=== PROBLEM TO WORK ON ===
Using the records below, transcribe word for word the stretch from the line that contains "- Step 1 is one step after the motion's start" through the line that contains "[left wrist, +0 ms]", both end lines included, and nothing else.

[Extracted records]

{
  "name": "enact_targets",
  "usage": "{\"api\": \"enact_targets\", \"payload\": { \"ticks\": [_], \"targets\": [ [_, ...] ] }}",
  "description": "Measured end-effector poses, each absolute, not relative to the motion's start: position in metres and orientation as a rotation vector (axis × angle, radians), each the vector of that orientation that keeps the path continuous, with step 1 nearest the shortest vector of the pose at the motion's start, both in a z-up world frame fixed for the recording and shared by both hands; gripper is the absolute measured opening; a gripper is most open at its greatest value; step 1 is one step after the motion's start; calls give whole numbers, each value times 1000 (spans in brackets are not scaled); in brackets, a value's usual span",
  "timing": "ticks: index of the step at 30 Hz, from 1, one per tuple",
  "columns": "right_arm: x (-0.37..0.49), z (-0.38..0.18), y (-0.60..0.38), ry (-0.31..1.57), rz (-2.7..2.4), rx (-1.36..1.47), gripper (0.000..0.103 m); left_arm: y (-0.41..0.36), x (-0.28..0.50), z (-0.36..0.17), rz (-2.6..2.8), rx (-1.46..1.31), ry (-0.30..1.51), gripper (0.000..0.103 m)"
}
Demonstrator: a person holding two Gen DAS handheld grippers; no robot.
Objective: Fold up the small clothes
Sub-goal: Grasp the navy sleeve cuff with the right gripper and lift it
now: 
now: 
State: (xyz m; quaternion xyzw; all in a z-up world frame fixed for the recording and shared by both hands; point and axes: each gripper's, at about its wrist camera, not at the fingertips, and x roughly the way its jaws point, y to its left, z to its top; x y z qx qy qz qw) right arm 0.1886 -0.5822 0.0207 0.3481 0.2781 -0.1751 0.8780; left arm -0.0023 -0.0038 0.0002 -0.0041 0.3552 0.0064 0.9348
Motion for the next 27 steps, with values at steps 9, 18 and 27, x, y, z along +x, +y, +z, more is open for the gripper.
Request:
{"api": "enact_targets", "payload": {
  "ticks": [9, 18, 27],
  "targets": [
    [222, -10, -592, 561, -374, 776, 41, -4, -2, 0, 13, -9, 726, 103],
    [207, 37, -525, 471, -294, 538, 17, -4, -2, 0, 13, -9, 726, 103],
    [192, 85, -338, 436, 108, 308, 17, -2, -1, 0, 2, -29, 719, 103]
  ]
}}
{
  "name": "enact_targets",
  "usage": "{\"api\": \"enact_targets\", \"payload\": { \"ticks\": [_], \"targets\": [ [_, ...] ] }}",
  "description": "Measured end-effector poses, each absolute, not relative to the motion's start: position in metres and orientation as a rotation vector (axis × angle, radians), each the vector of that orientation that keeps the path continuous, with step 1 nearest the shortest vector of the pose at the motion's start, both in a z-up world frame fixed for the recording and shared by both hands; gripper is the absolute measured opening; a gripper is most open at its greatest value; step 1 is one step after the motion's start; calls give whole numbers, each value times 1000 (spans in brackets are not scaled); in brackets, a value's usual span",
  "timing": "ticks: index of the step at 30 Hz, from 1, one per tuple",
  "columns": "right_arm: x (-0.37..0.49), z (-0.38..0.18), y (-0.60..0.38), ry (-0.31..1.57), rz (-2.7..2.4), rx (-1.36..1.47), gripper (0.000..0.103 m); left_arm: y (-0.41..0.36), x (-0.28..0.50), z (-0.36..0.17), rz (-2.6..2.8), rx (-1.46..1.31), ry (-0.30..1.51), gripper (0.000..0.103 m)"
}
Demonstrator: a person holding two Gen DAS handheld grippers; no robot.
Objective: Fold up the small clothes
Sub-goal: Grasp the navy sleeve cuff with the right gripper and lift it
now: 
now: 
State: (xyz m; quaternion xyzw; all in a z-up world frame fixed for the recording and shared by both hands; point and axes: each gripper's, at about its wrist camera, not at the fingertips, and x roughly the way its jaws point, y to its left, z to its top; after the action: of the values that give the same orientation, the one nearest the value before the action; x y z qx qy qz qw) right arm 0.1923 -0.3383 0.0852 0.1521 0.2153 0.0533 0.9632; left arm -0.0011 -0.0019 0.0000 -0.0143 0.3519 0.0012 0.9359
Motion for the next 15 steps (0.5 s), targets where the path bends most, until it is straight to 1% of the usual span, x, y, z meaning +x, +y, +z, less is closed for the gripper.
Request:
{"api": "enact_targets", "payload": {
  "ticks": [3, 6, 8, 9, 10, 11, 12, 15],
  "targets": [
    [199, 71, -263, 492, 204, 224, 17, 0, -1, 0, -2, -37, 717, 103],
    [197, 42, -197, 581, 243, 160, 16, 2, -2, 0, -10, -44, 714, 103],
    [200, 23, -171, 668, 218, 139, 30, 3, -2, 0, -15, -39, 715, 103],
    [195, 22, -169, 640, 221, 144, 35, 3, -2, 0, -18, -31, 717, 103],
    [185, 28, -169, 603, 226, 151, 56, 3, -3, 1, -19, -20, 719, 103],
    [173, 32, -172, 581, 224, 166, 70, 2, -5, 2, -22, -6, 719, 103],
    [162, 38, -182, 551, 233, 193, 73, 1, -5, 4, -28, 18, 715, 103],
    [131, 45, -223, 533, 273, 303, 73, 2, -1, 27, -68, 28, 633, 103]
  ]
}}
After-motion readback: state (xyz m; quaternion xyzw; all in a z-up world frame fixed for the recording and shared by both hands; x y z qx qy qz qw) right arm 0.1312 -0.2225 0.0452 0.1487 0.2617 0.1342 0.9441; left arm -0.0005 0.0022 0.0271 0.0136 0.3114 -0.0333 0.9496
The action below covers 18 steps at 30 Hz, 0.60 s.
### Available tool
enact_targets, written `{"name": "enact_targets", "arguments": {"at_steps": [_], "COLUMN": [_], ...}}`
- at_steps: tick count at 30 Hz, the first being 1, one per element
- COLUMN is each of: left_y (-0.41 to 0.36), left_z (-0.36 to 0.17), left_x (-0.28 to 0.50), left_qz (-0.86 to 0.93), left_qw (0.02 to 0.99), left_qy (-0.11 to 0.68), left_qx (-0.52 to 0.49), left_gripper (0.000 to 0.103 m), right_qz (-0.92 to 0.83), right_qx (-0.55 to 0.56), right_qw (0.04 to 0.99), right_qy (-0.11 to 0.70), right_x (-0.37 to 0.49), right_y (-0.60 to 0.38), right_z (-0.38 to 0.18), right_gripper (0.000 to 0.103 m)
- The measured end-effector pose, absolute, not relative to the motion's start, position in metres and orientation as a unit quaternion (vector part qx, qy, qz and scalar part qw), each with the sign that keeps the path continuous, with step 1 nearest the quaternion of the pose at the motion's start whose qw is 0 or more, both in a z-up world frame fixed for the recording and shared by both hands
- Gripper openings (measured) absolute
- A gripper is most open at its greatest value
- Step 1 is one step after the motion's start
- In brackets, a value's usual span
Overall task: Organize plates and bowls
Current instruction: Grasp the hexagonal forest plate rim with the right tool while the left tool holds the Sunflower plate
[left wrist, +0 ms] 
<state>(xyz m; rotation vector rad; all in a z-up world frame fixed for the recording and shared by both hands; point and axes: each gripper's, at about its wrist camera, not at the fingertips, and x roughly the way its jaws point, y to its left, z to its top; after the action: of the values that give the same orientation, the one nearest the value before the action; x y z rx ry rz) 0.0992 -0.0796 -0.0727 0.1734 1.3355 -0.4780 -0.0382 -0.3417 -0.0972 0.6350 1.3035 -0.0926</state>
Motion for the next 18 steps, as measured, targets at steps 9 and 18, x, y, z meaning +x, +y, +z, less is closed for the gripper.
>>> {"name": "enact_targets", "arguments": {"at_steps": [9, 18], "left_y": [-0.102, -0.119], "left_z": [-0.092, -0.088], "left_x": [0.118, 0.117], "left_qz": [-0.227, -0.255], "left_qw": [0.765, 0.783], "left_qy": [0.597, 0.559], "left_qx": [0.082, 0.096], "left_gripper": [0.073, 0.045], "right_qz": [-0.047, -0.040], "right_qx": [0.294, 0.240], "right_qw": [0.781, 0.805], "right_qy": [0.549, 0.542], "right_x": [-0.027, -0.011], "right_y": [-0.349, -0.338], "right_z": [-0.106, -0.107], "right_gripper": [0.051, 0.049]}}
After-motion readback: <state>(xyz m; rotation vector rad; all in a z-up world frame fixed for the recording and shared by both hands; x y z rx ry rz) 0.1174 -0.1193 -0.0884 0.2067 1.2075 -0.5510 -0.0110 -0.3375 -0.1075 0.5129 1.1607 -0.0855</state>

=== EXERCISE RESULT ===
- Step 1 is one step after the motion's start
- In brackets, a value's usual span
Overall task: Organize plates and bowls
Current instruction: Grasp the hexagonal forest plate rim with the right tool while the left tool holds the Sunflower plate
[left wrist, +0 ms] 

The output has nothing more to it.